6 November 2020
Time is a precious finite commodity. In fact, it has been said that the only thing more precious than time is what we spend it on. Pre-pandemic, traffic, deadlines and work flow processes have tied employees to the office clock, so to speak. While work from home arrangements provide much flexibility in an employee’s workhours, there is still a possibility of time boundaries being blurred and normal work hours exceeded given the reach of technology and the employees’ perpetual availability on multiple online platforms.
Whether under ordinary work conditions or during work from home arrangements, are employees entitled to additional pay for work done beyond normal work hours?
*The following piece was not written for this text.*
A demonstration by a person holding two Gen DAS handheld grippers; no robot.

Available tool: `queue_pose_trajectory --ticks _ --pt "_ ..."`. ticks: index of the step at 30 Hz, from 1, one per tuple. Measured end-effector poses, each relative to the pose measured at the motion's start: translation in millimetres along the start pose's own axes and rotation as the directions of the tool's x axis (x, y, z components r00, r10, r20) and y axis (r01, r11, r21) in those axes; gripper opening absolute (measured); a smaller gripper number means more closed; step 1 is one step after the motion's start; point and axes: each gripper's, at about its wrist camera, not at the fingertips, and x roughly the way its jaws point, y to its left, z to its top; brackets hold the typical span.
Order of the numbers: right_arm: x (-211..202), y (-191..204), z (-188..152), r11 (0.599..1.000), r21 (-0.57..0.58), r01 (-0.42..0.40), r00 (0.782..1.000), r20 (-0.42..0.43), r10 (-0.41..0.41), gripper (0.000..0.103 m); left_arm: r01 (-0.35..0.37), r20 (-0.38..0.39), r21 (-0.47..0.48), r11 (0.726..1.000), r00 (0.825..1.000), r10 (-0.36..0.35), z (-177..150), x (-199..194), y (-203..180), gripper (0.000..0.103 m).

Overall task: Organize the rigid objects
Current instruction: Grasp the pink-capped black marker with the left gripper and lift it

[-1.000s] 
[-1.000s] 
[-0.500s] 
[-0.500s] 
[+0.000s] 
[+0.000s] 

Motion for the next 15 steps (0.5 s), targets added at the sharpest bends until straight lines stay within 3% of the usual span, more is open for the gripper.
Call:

The Labor Code mandates the payment of overtime pay for additional pay for work performed in excess of the normal work hours of 8 hours a day. The rate of overtime pay is additional 25% of the hourly rate for work performed in excess of eight (8) hours on ordinary day. On an employee’s rest day, the rate is plus 30% of the daily basic rate or a total of 130% for work performed on rest day or special day. On a special day falling on the employee’s rest day, the rate of 50% of the daily basic rate or a total of 150% shall apply. For work performed on a regular holiday falling on the employee’s rest day, there shall be a premium pay of 30% of the daily basic rate or a total of 260%.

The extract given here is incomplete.